DIRECTIONS FOR THIS TASK
The answer must consist of each line below that contains the word "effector", copied in full.

::::

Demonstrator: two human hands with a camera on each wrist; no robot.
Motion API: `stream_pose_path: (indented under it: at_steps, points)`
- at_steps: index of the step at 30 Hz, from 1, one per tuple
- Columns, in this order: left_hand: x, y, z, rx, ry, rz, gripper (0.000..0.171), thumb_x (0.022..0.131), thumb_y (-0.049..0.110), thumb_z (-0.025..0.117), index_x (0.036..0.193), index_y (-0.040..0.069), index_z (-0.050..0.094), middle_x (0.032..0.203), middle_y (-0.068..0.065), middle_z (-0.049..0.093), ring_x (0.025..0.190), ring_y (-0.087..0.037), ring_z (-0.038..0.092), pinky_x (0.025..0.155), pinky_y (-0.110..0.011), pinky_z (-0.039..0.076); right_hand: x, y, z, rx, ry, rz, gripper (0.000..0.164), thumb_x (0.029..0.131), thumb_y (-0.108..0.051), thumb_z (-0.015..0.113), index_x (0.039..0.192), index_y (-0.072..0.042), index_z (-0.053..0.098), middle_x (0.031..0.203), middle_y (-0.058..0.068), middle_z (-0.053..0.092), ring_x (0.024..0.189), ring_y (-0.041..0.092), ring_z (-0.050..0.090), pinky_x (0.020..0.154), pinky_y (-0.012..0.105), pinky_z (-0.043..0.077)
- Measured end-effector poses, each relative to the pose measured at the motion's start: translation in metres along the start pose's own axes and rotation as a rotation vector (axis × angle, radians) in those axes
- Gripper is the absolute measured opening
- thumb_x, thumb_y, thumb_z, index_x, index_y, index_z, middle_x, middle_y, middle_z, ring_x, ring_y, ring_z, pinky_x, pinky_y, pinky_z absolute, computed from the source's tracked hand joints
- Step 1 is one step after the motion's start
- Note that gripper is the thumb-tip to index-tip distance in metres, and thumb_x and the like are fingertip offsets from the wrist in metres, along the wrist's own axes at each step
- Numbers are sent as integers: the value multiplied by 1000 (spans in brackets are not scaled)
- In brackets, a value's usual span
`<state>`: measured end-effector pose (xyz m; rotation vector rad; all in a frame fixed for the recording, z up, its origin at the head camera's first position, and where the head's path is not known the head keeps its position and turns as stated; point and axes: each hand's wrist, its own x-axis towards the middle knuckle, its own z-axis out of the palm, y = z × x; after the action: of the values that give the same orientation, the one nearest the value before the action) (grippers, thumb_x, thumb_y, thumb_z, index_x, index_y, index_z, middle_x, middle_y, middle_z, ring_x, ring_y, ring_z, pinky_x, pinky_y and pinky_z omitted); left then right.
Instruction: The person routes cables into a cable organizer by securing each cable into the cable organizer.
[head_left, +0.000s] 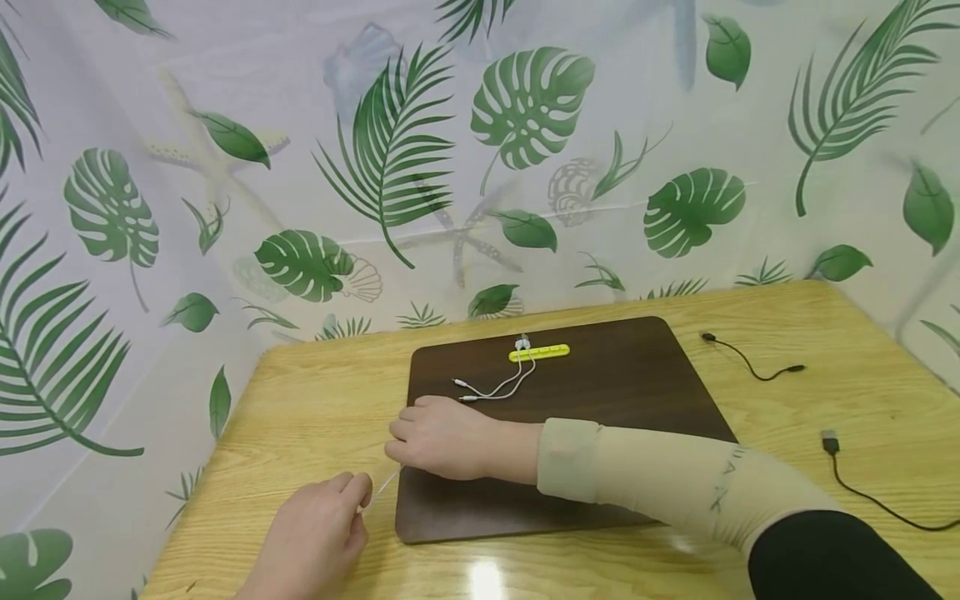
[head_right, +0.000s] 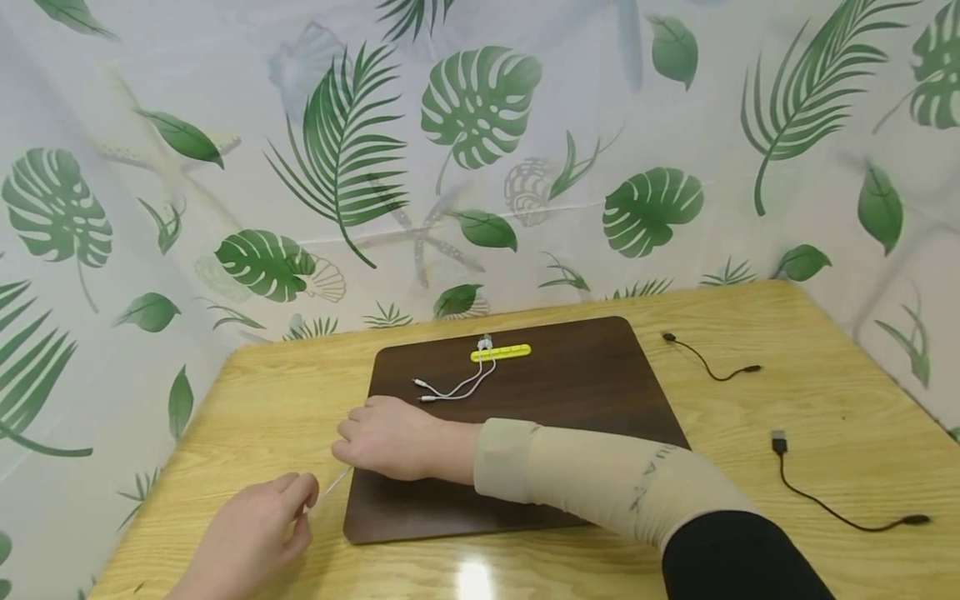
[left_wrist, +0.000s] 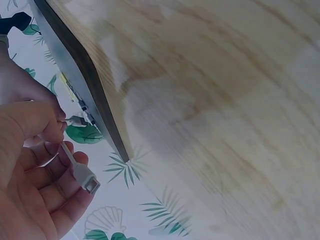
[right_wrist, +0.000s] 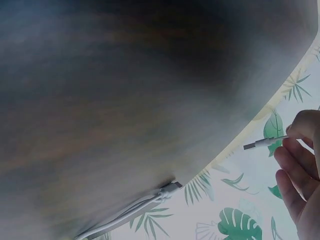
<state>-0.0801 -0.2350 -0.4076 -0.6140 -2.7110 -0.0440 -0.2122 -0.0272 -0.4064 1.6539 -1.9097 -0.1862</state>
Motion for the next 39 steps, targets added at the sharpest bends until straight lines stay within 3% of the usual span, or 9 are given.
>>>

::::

RESPONSE TO THE EXERCISE
- Measured end-effector poses, each relative to the pose measured at the motion's start: translation in metres along the start pose's own axes and rotation as a rotation vector (axis × angle, radians) in those axes
`<state>`: measured end-effector pose (xyz m; rotation vector rad; all in a frame fixed for the recording, z up, its origin at the head camera's first position, and where the head's path is not known the head keeps its position and turns as stated; point and axes: each hand's wrist, its own x-axis towards the middle knuckle, its own z-axis out of the palm, y = z × x; after the action: of the values that give the same orientation, the one nearest the value before the action) (grippers, thumb_x, thumb_y, thumb_z, index_x, index_y, index_z, middle_x, middle_y, middle_z, ring_x, ring_y, ring_z, pinky_x, pinky_y and pinky_z omitted); left then right.

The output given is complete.